«L'attività siderurgica non può essere fermata altrimenti il nostro Paese non sarà più un Paese industriale». Il segretario della Cgil, Maurizio Landini, ha così stigmatizzato la norma del decreto Crescita che, eliminando lo scudo penale su Ilva, ha indotto Arcelor Mittal a preannunciare la chiusura dell'operatività italiana dal 6 settembre. Si tratta di una presa di posizione molto forte e che fa comprendere la gravità della situazione, considerato che il posizionamento politico del sindacato «rosso» è storicamente distante dalle ragioni delle imprese.
Il ministro dello sviluppo economico e del Lavoro, Luigi Di Maio, che ha invitato la proprietà indiana a non desistere poiché «se ne uscirà con buonsenso» (ribadendo di non accettare ricatti) ha convocato un tavolo sindacale al ministero il prossimo 9 luglio. Ma è una mossa improvvisata che fa emergere la superficialità dell'atteggiamento pentastellato. Ilva rappresenta oltre un quarto dei 24 milioni di tonnellate di acciai prodotti in Italia e tra impianti e indotto dà lavoro a 14mila persone. I Cinque stelle con un tratto di penna rischiano di cancellare non solo tutto questo, ma anche la spina dorsale del sistema industriale italiano. «È inaccettabile portare avanti politiche industriali in un quadro di regole incerte e soggette a cambiamenti, che mette a rischio non solo Ilva ma in generale gli investimenti nel nostro Paese, che come sappiamo ha bisogno di crescita, sviluppo, lavoro e certezza normativa», ha commentato il presidente di Confapi, Maurizio Casasco, preoccupato per le ricadute negative sulla filiera delle pmi che gravitano attorno ai poli siderurgici.
Non è un caso che il vicepremier Matteo Salvini abbia richiamato i suoi alleati di governo all'ordine. «A Di Maio ho detto che non si possono mettere in discussione 25mila posti di lavoro in un momento economico come questo», ha dichiarato alludendo anche al caos su Alitalia. È il pressapochismo, infatti, il minimo comune denominatore della politica industriale M5s. Ad esempio, visto che ieri la Lega ha continuato a premere per coinvolgere Atlantia nel salvataggio della ex compagnia di bandiera, Di Maio non ha trovato di meglio che tirare un'improvvida bordata alla famiglia Benetton. «Sto lavorando per risolvere la crisi di Alitalia, non dico che ho tutte le soluzioni ma mi lascino lavorare: se revochiamo le concessioni finisce che mettiamo dentro un'azienda decotta», ha affermato alludendo a quel provvedimento che il ministro delle Infrastrutture Toninelli vorrebbe adottare ma che il Carroccio ha finora stoppato.

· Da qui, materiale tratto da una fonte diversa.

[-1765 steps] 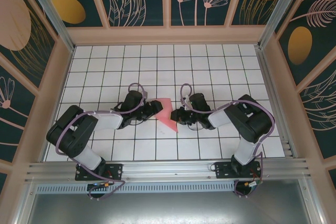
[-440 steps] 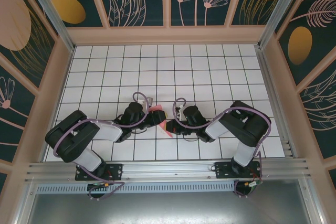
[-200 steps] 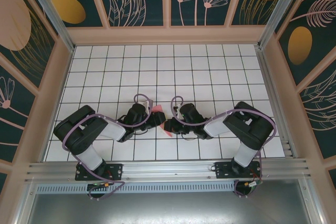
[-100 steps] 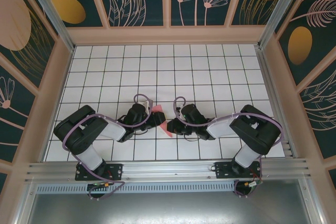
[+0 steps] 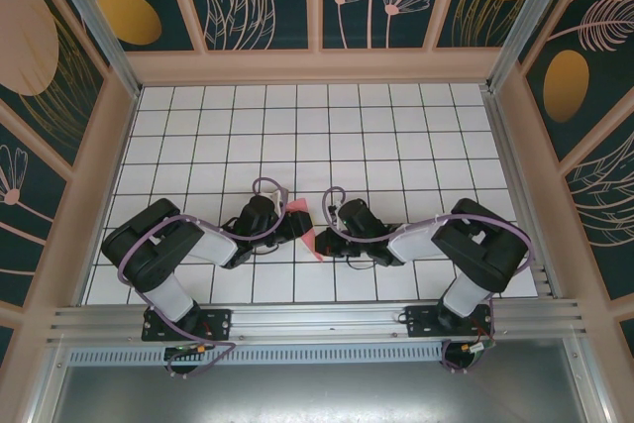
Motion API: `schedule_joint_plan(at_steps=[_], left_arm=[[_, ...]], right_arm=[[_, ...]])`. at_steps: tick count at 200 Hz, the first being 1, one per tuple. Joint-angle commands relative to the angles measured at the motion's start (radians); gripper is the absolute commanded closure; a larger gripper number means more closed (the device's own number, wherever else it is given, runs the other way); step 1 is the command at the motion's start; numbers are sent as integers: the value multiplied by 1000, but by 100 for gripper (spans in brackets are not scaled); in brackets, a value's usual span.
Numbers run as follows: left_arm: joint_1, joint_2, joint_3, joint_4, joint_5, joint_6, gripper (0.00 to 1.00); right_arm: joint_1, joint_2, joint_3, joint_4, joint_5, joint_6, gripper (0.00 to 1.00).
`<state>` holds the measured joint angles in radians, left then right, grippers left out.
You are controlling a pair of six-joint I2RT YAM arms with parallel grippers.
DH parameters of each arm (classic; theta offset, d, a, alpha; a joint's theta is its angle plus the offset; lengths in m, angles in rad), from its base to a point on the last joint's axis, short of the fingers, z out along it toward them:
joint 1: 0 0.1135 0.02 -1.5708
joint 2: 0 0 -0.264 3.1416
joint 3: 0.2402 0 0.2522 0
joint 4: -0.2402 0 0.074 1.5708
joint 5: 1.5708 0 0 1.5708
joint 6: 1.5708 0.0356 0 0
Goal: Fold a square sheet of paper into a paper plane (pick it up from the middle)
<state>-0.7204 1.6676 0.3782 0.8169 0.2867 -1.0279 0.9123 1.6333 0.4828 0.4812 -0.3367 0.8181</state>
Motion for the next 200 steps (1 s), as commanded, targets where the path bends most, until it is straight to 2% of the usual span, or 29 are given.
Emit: schedule_joint_plan(at_steps=[1, 32, 67, 92, 146, 169, 200], left_arm=[[0, 37, -15, -146, -45, -9, 63], [1, 33, -13, -163, -49, -6, 63], [0, 36, -9, -167, -47, -3, 63], [0, 39, -6, -165, -44, -3, 63], [1, 35, -4, -168, -43, -3, 63], [1, 31, -4, -170, -43, -3, 64], [1, 30, -5, -176, -46, -3, 64]], right_arm=[[56, 78, -9, -168, 22, -19, 91], [57, -5, 10, -208, 37, -18, 86], [59, -83, 7, -214, 22, -23, 85], [64, -77, 4, -237, 28, -26, 85], [71, -28, -29, -251, 51, -16, 96], [87, -3, -19, -291, 65, -16, 94], [92, -57, -16, -301, 69, -10, 89]])
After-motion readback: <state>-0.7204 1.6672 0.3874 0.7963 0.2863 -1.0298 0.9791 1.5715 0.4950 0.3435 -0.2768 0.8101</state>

Furente la reazione di Atlantia che ha limitato il calo a Piazza Affari allo 0,2% (Di Maio aveva infatti concionato a mercati aperti). «Le dichiarazioni perturbano l'andamento del titolo anticipando la presunta conclusione di un procedimento amministrativo, la società si riserva di attivare ogni iniziativa legale», ha spiegato la holding in una nota. «Abbiamo capito che per i Benetton contano più i mercati che le persone», ha replicato il vicepremier grillino drammatizzando sulla tragedia del Ponte Morandi (oggi è prevista la demolizione di due piloni rimasti monchi).
Per Confindustria la misura è colma: «Non si governa con l'ansia e il
rancore, la politica dovrebbe avere il senso del limite, sarebbe opportuno che il presidente del Consiglio chiarisca la linea da tenere su questi delicati dossier» , ha specificato l'associazione presieduta da Vincenzo Boccia.